- **Problem details**
Your copy must hold every line of the records word for word. It must hold no pictures.

==== Input data ====

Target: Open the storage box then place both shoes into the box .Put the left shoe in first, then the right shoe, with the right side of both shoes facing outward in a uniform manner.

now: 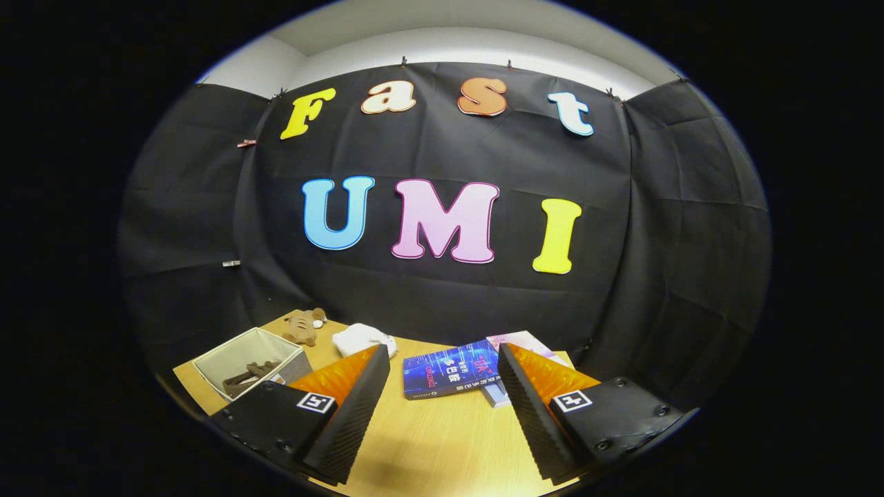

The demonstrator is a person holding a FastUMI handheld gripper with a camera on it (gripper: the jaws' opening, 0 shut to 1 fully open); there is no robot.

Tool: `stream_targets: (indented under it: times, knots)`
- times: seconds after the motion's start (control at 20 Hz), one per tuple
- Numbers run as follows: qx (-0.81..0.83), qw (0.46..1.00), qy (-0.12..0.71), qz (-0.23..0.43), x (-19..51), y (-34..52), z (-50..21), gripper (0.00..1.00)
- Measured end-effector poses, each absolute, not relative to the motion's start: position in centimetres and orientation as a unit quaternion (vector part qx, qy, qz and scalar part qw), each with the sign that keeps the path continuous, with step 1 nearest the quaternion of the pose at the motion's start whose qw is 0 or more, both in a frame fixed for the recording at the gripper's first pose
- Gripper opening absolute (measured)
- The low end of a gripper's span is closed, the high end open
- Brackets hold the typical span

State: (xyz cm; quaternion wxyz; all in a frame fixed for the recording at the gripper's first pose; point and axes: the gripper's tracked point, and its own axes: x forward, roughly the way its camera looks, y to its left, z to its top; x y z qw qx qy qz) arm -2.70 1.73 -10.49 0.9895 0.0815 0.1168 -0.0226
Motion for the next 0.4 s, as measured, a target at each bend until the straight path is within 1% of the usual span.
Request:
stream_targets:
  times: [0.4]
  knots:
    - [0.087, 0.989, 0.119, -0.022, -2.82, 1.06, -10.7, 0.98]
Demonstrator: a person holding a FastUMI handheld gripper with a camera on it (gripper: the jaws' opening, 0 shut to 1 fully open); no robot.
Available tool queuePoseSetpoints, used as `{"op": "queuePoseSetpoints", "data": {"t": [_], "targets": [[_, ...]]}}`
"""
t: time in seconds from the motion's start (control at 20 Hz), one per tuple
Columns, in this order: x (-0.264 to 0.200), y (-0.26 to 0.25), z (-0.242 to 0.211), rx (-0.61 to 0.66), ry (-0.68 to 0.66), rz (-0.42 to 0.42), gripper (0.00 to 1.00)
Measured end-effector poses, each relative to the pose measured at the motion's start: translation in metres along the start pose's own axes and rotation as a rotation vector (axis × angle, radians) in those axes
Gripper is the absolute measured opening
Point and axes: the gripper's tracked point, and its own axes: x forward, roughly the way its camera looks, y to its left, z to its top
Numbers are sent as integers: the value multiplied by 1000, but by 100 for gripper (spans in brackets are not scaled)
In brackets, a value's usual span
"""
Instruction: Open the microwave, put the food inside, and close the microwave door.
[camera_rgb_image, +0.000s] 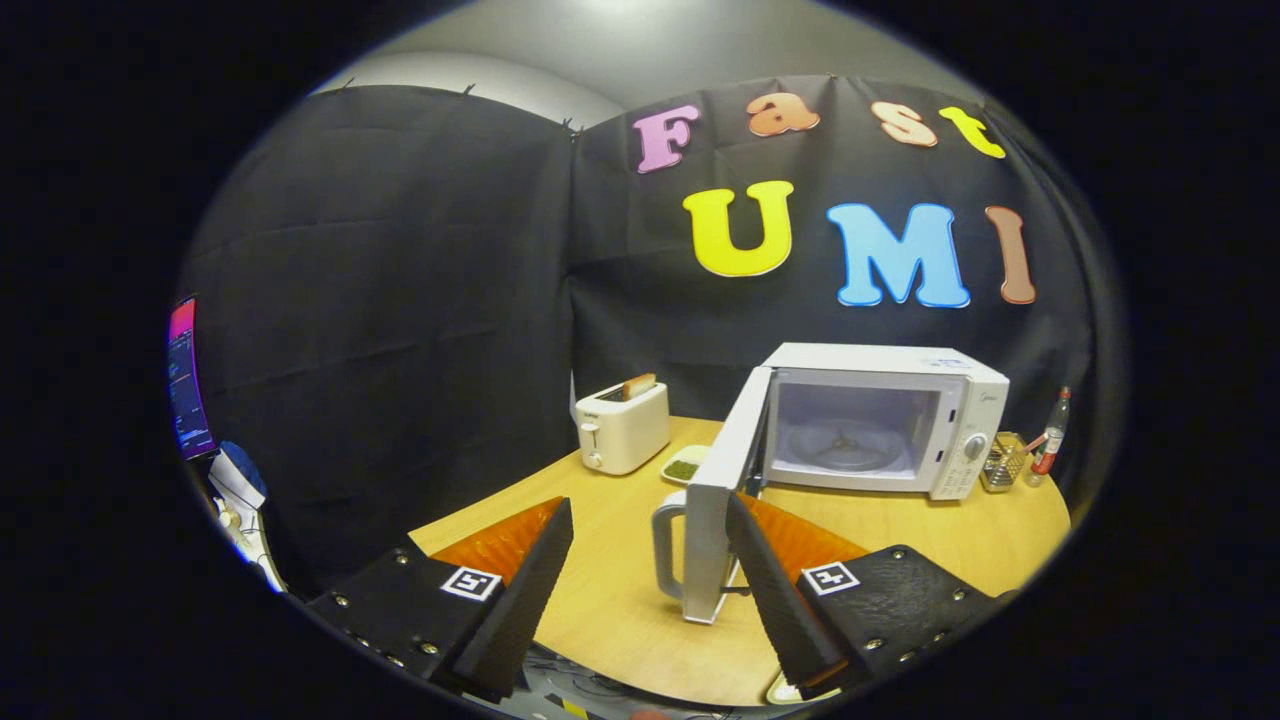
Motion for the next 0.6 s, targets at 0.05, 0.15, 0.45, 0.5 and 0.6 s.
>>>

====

- **Result of this task**
Target: Open the storage box then place both shoes into the box .Put the left shoe in first, then the right shoe, with the right side of both shoes facing outward in a uniform manner.

now: 

The demonstrator is a person holding a FastUMI handheld gripper with a camera on it (gripper: the jaws' opening, 0 shut to 1 fully open); there is no robot.

Tool: `stream_targets: (indented under it: times, knots)`
- times: seconds after the motion's start (control at 20 Hz), one per tuple
- Numbers run as follows: qx (-0.81..0.83), qw (0.46..1.00), qy (-0.12..0.71), qz (-0.23..0.43), x (-19..51), y (-34..52), z (-50..21), gripper (0.00..1.00)
- Measured end-effector poses, each absolute, not relative to the motion's start: position in centimetres and orientation as a unit quaternion (vector part qx, qy, qz and scalar part qw), each with the sign that keeps the path continuous, with step 1 nearest the quaternion of the pose at the motion's start whose qw is 0 or more, both in a frame fixed for the recording at the gripper's first pose
- Gripper opening absolute (measured)
- The low end of a gripper's span is closed, the high end open
- Brackets hold the typical span

State: (xyz cm; quaternion wxyz; all in a frame fixed for the recording at the gripper's first pose; point and axes: the gripper's tracked point, and its own axes: x forward, roughly the way its camera looks, y to its left, z to its top; x y z qw qx qy qz) arm -2.70 1.73 -10.49 0.9895 0.0815 0.1168 -0.0226
Motion for the next 0.4 s, as measured, a target at each bend until the straight path is within 1% of the usual span.
Request:
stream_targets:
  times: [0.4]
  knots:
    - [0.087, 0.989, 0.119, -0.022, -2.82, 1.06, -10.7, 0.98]
Demonstrator: a person holding a FastUMI handheld gripper with a camera on it (gripper: the jaws' opening, 0 shut to 1 fully open); no robot.
Available tool queuePoseSetpoints, used as `{"op": "queuePoseSetpoints", "data": {"t": [_], "targets": [[_, ...]]}}`
"""
t: time in seconds from the motion's start (control at 20 Hz), one per tuple
Columns, in this order: x (-0.264 to 0.200), y (-0.26 to 0.25), z (-0.242 to 0.211), rx (-0.61 to 0.66), ry (-0.68 to 0.66), rz (-0.42 to 0.42), gripper (0.00 to 1.00)
Measured end-effector poses, each relative to the pose measured at the motion's start: translation in metres along the start pose's own axes and rotation as a rotation vector (axis × angle, radians) in those axes
Gripper is the absolute measured opening
Point and axes: the gripper's tracked point, and its own axes: x forward, roughly the way its camera looks, y to its left, z to its top
Numbers are sent as integers: the value multiplied by 1000, but by 100 for gripper (spans in brackets are not scaled)
In brackets, a value's usual span
"""
Instruction: Open the microwave, put the food inside, and close the microwave door.
[camera_rgb_image, +0.000s] 
Motion for the next 0.6 s, targets at 0.05, 0.15, 0.45, 0.5 and 0.6 s.
>>>

That covers the exercise completely.